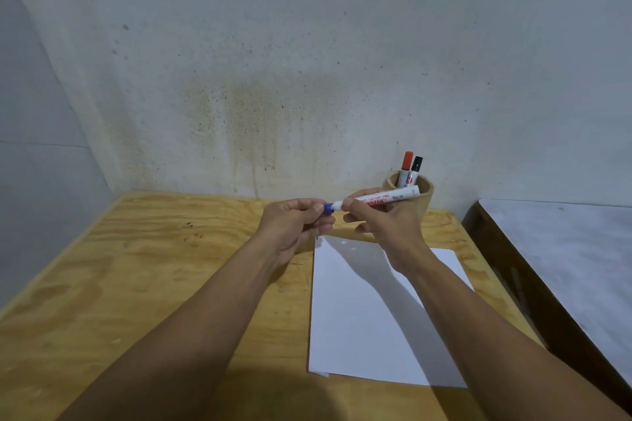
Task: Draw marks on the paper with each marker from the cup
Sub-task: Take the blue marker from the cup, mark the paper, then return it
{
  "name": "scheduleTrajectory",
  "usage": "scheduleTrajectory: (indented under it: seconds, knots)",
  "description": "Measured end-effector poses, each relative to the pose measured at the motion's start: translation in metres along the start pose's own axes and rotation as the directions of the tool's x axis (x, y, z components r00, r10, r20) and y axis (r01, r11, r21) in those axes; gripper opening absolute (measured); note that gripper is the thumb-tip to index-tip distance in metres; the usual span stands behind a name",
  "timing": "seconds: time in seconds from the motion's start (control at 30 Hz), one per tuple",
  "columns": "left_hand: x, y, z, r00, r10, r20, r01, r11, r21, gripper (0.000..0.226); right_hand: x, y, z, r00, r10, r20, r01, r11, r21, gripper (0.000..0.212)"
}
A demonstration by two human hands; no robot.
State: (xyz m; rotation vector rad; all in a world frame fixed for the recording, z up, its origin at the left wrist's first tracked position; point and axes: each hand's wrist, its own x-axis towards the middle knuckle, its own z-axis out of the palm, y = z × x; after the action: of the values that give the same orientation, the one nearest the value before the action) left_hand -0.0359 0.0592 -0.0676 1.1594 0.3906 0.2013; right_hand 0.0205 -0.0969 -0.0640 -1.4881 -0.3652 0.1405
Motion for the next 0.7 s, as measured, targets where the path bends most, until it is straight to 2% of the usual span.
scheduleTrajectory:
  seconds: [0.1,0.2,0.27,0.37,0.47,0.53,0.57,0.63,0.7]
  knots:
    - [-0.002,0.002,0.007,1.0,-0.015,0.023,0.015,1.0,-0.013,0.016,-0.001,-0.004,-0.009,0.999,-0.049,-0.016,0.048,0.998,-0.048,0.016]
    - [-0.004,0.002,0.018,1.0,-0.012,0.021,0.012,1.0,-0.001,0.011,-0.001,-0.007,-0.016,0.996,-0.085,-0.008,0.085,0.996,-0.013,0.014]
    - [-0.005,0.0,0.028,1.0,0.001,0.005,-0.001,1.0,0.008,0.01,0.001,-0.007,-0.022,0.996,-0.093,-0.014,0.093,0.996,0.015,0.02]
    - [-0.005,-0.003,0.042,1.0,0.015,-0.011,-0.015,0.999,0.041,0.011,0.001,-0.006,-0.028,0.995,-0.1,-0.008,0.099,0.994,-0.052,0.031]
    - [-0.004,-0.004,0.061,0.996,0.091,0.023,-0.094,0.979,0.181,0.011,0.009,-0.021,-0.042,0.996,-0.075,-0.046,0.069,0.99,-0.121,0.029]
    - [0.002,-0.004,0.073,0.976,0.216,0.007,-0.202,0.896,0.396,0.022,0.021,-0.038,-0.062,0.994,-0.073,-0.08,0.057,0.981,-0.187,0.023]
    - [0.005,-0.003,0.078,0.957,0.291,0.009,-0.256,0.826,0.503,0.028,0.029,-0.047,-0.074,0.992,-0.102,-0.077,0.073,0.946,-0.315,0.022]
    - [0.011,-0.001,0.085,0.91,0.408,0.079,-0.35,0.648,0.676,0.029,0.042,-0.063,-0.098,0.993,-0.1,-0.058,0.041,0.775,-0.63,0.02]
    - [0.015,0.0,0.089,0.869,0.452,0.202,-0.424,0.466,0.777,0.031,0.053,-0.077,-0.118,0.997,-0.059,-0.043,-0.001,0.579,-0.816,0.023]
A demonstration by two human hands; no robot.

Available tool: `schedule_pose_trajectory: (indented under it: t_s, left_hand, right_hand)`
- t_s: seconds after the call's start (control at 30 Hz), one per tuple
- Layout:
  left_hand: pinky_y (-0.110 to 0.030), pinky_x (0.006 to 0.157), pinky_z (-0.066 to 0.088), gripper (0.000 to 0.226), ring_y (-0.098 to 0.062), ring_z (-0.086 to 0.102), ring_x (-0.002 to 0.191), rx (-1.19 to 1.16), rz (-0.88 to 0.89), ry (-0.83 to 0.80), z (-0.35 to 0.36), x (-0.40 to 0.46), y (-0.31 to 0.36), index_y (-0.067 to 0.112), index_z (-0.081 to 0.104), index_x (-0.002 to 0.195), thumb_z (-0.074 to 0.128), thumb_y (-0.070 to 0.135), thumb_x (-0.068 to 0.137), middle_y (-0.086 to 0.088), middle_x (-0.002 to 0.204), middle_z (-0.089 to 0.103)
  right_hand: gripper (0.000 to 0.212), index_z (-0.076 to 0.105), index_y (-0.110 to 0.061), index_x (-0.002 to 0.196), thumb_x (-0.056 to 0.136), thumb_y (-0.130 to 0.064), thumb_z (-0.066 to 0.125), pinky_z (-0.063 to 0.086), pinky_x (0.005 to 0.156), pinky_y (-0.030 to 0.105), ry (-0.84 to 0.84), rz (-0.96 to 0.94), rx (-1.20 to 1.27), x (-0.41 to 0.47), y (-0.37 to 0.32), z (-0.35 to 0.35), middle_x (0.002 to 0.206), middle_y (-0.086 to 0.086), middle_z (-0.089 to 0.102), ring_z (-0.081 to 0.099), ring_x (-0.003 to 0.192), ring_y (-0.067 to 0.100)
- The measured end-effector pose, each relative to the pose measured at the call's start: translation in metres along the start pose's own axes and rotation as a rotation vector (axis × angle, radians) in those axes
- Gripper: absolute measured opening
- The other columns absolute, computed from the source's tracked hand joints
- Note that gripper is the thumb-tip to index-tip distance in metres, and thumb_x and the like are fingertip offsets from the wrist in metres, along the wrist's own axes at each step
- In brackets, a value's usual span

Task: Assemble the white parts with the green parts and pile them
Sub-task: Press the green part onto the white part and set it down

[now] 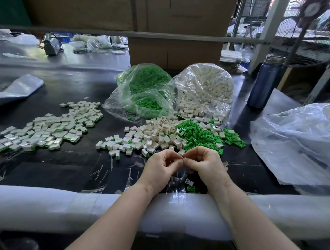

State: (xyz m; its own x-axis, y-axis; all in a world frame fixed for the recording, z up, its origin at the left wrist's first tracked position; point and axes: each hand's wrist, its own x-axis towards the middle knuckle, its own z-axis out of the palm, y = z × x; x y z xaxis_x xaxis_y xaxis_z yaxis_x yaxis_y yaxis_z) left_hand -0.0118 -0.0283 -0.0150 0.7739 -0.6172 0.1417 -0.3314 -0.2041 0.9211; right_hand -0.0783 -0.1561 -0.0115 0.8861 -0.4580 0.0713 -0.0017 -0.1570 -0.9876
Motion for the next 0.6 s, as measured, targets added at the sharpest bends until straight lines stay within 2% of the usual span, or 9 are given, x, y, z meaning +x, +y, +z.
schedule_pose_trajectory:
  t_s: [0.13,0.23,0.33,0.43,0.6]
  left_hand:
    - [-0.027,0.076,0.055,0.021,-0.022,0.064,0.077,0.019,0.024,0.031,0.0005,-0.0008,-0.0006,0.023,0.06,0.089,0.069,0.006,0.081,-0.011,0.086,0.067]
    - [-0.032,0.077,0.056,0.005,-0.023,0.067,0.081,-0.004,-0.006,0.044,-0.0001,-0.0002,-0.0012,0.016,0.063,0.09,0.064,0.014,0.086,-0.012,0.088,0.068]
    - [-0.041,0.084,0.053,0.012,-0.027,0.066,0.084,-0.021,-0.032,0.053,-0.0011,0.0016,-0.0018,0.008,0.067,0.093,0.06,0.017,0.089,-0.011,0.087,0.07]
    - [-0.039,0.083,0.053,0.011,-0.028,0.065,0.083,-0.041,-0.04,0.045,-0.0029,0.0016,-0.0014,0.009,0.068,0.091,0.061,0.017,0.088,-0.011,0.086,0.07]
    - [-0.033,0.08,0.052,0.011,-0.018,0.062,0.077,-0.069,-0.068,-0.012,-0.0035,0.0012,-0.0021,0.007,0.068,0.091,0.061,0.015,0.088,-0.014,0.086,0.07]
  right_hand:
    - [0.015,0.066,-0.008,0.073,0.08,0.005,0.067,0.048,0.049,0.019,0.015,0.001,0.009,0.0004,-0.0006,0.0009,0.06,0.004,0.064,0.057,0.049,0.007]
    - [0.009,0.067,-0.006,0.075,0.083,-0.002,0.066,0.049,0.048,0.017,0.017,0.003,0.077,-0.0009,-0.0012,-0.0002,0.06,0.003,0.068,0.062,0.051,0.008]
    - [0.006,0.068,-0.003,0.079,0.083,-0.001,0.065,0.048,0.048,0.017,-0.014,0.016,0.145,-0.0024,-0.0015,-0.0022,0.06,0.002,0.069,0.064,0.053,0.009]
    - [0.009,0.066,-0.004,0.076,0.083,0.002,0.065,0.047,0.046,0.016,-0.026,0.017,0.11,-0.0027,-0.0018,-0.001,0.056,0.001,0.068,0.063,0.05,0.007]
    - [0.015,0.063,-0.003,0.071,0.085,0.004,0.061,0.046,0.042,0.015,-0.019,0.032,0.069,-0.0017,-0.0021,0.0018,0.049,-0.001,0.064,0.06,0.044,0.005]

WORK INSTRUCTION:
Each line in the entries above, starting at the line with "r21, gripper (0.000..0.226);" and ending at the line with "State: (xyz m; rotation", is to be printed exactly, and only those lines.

WRITTEN SOLUTION:
  "columns": "left_hand: x, y, z, r00, r10, r20, r01, r11, r21, gripper (0.000..0.226); right_hand: x, y, z, r00, r10, r20, r01, r11, r21, gripper (0.000..0.212)"
}
A demonstration by two human hands; no robot.
State: (xyz m; rotation vector rad; all in a world frame fixed for the recording, z up, its origin at the left wrist's first tracked position; point and axes: each hand's wrist, its own x-axis towards the middle knuckle, its own z-axis out of the palm, y = z × x; after the action: of the values that give the same orientation, the one nearest the value before the action) left_hand -0.0359 0.0592 -0.0676 1.1594 0.3906 0.2013; right_hand 0.0205 -0.0969 -0.0640 -1.4881 -0.3652 0.1405

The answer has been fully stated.